(Data extracted from a collection)
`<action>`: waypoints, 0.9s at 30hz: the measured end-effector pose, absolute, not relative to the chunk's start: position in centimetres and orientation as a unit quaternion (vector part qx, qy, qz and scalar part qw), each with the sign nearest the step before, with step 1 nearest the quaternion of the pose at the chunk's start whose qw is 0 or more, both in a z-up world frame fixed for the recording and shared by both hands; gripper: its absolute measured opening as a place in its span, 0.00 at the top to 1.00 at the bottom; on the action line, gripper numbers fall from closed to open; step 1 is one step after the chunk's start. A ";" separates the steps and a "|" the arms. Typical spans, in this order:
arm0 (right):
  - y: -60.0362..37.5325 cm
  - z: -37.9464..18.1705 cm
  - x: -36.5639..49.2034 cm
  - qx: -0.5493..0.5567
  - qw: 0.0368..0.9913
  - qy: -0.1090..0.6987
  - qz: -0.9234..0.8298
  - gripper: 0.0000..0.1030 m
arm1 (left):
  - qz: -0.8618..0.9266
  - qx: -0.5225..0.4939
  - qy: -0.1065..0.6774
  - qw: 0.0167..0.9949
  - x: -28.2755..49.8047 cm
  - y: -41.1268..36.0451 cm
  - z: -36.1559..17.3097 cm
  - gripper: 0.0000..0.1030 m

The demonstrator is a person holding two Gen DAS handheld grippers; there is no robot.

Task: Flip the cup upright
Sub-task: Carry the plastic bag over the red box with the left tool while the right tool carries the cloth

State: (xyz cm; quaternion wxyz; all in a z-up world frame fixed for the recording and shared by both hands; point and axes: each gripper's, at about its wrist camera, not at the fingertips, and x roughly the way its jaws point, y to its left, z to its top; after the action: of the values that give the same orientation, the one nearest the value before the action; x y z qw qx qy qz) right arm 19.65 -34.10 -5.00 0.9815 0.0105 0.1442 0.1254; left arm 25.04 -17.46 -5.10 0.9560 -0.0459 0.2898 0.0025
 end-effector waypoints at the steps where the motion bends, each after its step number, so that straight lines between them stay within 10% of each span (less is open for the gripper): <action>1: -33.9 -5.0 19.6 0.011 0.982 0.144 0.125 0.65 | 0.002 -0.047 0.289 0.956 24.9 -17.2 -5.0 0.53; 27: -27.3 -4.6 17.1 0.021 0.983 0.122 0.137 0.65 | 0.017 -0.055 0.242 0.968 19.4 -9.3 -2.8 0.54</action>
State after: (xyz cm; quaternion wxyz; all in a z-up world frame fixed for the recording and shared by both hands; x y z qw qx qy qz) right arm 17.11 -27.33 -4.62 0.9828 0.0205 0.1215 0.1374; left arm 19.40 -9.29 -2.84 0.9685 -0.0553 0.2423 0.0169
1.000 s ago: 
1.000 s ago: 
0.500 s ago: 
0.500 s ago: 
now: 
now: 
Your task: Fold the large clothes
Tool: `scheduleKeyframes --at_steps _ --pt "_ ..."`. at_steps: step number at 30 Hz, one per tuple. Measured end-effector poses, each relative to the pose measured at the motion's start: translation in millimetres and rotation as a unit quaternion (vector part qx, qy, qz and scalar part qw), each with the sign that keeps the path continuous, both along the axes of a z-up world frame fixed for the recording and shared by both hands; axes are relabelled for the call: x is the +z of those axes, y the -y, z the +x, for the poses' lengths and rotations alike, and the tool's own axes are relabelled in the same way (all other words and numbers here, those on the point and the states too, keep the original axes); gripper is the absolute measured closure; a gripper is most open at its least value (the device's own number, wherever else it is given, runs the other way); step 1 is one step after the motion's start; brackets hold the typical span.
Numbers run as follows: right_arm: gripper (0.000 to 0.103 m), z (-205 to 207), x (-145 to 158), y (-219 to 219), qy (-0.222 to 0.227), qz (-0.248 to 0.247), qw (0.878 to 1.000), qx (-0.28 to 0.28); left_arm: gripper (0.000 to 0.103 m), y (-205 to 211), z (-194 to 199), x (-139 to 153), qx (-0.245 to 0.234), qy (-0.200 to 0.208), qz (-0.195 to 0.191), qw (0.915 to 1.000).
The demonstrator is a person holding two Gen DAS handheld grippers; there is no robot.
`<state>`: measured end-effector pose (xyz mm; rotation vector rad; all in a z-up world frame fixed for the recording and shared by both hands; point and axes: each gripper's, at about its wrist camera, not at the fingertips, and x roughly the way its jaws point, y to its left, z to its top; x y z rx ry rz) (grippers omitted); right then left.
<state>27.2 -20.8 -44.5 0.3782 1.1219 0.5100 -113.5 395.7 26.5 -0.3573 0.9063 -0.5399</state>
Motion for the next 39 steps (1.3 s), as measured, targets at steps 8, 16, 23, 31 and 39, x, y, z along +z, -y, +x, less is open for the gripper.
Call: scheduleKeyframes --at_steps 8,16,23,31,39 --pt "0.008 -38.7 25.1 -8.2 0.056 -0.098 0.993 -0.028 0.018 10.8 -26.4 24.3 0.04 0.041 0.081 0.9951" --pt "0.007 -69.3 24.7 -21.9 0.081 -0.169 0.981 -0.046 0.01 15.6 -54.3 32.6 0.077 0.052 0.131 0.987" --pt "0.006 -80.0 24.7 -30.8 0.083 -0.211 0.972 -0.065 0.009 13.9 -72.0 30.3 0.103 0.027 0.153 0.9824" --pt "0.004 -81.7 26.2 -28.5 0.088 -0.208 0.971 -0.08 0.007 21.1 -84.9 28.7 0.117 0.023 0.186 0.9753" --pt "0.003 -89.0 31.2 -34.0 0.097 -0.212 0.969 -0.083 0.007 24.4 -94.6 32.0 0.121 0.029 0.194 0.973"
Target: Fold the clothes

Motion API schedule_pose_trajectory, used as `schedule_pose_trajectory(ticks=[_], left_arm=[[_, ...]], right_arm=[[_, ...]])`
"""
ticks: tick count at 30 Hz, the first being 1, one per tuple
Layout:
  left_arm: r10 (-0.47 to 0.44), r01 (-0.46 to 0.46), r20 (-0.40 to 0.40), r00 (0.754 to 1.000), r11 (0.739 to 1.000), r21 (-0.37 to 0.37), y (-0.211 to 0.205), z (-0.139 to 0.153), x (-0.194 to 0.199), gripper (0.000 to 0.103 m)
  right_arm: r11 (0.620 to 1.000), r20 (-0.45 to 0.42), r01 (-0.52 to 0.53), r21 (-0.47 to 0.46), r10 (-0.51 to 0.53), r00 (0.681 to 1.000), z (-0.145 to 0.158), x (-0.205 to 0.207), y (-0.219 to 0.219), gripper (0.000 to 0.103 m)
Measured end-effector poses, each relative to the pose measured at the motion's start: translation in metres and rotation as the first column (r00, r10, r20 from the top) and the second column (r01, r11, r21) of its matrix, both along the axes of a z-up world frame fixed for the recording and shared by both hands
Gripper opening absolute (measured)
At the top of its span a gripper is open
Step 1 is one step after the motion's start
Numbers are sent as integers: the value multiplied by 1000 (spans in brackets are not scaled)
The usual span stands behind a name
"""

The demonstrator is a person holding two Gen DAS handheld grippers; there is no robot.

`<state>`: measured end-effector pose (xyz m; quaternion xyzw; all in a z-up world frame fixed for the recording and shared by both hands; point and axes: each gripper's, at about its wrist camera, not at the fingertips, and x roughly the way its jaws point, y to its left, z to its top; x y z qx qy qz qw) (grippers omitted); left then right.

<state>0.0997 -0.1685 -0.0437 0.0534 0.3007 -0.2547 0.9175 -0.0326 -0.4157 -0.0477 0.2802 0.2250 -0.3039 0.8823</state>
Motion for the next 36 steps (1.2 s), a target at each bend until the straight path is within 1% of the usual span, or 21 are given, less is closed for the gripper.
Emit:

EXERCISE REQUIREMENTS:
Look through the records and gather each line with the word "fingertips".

OUTPUT FOR THIS TASK:
State: (xyz cm; quaternion wxyz; all in a z-up world frame fixed for the recording and shared by both hands; point and axes: each gripper's, at about its wrist camera, not at the fingertips, and x roughly the way its jaws point, y to its left, z to its top; after the action: of the values that give the same orientation, the one nearest the value before the action; x y z qw qx qy qz) right arm 19.65 -34.10 -5.00 0.9815 0.0105 0.1442 0.1254; left arm 25.04 -17.46 -5.10 0.9560 -0.0459 0.2898 0.0025
`<state>`: measured end-effector pose (xyz mm; rotation vector rad; all in a z-up world frame fixed for the recording and shared by both hands; point and axes: each gripper's, at about its wrist camera, not at the fingertips, and x roughly the way its jaws point, y to its left, z to its top; x y z rx ry rz) (grippers omitted); right then left.
`<state>`: measured end-effector pose (xyz m; quaternion xyzw; all in a z-up world frame fixed for the recording and shared by both hands; point and axes: each gripper's, at about its wrist camera, not at the fingertips, and x roughly the way its jaws point, y to its left, z to its top; x y z qx qy qz qw) (grippers omitted); left then right.

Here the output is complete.